Top Senate Democrat Rejects Raising Medicare Eligibility Age
As rumors swirl that Democrats may consider raising the Medicare eligibility age to reach a deal before the looming “fiscal cliff,” a top Senate Democrat expressed opposition to that option Sunday. Speaking on Meet the Press, Senate Majority Whip Dick Durbin (D-IL) said raising the age at which seniors can receive Medicare from 65 to 67 would leave retired seniors with a dangerous gap in their health coverage:
DAVID GREGORY (HOST): Senator, one point about Medicare. You say you want to put off this discussion until later. But bottom line, should the Medicare eligibility age go up? Should there be means testing to get at the benefits side, if you want to shore this program up, because 12 years as you say before it runs out of money?

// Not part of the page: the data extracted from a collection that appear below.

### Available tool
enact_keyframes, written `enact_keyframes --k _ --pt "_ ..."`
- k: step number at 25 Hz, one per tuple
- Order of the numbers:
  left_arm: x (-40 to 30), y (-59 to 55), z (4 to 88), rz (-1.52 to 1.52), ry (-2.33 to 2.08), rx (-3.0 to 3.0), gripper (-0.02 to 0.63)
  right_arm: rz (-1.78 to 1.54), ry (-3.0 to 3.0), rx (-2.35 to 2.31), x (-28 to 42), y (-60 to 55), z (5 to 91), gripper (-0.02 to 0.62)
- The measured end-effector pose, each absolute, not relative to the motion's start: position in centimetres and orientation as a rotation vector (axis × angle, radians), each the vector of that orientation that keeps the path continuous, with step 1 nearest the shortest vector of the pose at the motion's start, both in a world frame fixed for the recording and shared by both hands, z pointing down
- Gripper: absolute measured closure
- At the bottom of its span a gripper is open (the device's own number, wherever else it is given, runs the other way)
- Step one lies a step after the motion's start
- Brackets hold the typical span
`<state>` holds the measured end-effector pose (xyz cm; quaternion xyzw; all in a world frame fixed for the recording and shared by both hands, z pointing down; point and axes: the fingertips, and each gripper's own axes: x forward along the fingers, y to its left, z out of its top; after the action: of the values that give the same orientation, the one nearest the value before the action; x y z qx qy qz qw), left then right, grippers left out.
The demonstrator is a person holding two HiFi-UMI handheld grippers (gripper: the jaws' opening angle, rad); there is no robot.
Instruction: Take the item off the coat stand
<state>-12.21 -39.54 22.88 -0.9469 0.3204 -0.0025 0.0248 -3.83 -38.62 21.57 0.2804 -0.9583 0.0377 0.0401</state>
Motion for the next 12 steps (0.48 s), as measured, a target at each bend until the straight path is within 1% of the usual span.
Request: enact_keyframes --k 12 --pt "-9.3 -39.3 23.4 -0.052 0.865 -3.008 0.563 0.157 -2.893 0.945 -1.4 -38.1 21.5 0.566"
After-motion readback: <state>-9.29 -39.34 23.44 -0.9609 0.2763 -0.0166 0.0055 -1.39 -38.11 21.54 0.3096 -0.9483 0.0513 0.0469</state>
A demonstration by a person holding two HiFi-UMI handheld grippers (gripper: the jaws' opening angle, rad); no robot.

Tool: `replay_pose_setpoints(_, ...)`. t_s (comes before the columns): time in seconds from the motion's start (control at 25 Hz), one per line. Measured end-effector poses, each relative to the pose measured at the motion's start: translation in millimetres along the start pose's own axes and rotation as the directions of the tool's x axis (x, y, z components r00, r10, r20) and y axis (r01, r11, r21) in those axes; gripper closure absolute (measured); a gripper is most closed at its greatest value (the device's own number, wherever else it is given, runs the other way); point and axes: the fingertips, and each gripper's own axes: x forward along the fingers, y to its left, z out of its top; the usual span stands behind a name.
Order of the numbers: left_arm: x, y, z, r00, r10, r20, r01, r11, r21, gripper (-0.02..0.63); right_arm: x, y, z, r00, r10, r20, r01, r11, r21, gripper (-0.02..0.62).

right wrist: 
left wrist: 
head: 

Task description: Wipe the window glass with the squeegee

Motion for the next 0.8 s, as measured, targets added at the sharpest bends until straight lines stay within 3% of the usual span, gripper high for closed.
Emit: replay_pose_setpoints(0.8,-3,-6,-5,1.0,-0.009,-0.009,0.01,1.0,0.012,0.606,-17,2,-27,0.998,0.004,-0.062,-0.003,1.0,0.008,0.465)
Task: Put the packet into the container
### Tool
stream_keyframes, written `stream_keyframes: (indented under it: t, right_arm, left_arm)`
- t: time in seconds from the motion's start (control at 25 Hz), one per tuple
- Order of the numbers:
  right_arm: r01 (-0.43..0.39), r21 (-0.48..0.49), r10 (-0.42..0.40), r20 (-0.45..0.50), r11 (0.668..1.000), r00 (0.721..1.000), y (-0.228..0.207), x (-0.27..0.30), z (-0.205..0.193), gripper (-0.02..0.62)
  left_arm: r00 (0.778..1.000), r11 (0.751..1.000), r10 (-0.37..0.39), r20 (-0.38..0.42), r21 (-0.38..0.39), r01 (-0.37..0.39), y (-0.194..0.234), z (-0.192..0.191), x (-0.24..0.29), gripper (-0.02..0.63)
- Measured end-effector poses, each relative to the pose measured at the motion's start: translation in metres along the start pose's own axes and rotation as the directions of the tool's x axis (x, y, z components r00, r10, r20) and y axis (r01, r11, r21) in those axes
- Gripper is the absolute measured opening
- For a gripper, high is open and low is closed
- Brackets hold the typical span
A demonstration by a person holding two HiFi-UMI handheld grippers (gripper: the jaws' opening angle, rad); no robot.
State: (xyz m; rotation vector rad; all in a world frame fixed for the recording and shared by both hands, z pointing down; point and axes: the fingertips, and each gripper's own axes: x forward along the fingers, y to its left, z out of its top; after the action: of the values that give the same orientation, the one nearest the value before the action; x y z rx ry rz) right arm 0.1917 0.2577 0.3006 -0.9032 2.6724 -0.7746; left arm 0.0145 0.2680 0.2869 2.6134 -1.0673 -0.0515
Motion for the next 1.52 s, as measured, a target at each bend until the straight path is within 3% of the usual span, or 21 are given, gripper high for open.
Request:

DURBIN: I do believe there should be means testing. and those of us with higher income in retirement should pay more. That could be part of the solution. But when you talk about raising the eligibility age, there’s one key question. what happens to the early retiree? What about that gap in coverage between workplace and Medicare? How will they be covered? I listened to Republicans say we can’t wait to repeal Obamacare, and the insurance exchanges. well, where does a person turn if they are 65 years of age and the medicare eligibility age is 67?